The problem
Which lines below hold the word "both"? Report each one.

Recorded data
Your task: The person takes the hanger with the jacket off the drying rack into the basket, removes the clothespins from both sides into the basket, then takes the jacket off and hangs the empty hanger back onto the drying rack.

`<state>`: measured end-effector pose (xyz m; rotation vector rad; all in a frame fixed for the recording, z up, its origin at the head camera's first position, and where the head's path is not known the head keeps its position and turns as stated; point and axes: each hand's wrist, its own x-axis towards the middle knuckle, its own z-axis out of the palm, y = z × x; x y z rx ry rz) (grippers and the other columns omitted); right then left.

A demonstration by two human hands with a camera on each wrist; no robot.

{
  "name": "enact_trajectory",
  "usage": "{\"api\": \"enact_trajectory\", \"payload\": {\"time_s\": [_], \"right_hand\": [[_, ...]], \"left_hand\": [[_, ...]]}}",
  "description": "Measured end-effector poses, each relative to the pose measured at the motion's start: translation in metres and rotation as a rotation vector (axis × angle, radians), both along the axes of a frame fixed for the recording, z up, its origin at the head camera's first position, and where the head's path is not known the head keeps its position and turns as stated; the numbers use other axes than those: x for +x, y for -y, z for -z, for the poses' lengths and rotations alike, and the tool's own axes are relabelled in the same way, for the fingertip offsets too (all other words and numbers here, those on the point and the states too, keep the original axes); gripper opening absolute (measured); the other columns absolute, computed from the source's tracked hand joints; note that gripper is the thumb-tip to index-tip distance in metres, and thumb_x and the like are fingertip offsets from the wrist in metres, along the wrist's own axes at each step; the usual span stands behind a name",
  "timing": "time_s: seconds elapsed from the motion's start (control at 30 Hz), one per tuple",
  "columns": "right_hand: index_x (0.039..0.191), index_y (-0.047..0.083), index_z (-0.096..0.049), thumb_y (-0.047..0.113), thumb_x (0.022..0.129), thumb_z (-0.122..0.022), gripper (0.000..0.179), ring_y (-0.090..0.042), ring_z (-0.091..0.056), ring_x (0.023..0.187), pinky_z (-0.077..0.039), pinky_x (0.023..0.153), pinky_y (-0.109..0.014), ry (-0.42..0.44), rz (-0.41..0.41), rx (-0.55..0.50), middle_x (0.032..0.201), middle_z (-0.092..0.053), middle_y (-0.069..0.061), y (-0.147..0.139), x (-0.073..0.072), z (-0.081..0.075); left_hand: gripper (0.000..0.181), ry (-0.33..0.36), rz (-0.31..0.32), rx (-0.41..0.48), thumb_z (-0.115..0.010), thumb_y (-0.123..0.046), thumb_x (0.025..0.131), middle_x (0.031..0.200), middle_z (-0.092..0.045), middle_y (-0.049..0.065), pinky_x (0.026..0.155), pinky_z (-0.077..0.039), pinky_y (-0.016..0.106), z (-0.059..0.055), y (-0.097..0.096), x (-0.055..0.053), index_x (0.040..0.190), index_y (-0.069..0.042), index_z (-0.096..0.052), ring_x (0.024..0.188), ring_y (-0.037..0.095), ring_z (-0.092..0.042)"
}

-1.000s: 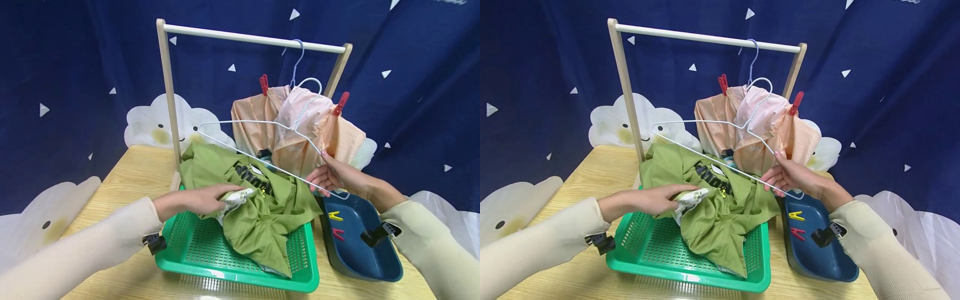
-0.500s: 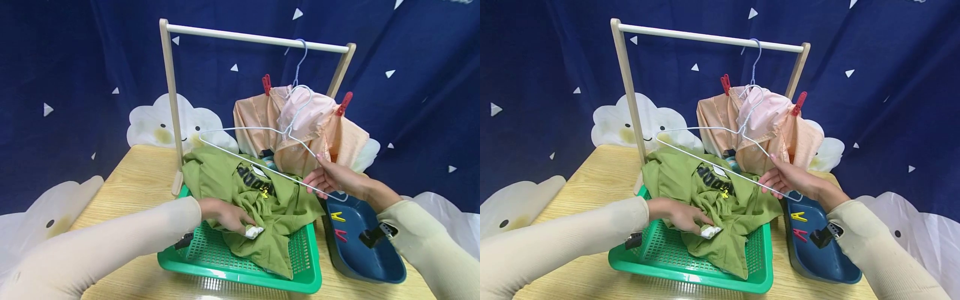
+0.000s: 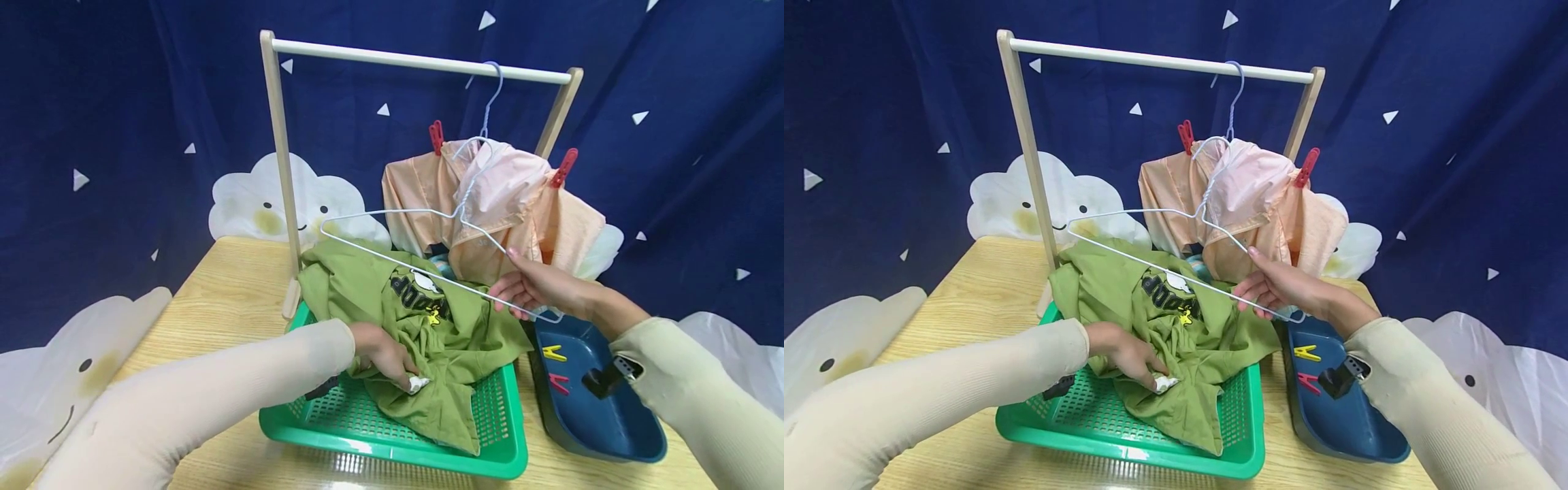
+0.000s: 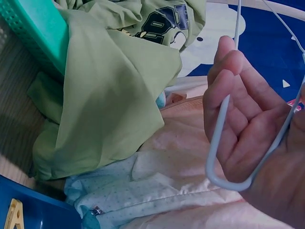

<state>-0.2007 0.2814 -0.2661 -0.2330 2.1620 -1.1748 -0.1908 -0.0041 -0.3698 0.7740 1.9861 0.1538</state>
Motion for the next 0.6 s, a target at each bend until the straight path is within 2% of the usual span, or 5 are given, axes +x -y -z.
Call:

Task result
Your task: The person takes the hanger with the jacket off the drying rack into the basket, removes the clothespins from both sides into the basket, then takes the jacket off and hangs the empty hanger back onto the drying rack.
  "description": "Measured end-effector poses, each relative to the pose measured at the motion's start: translation in metres and rotation as a rotation vector (axis × angle, radians), both along the axes of a frame fixed for the recording, z up, its origin at the head camera's first position, and where the head's path is not known the head keeps its position and turns as stated; the numbers use other axes than those: x for +x, y for -y, z for -z, for the poses' lengths and rotations alike, and the tool's own axes are relabelled in the same way, for the fingertip offsets too (all other words and numbers here, those on the point and the states too, keep the original axes); gripper opening absolute (measured); the other columns absolute, computed from the source's tracked hand joints; note that gripper is the thumb-tip to index-tip distance in metres, and thumb_x and the like are fingertip offsets from the wrist in metres, along the wrist's own axes at each step; the usual span stands behind a name",

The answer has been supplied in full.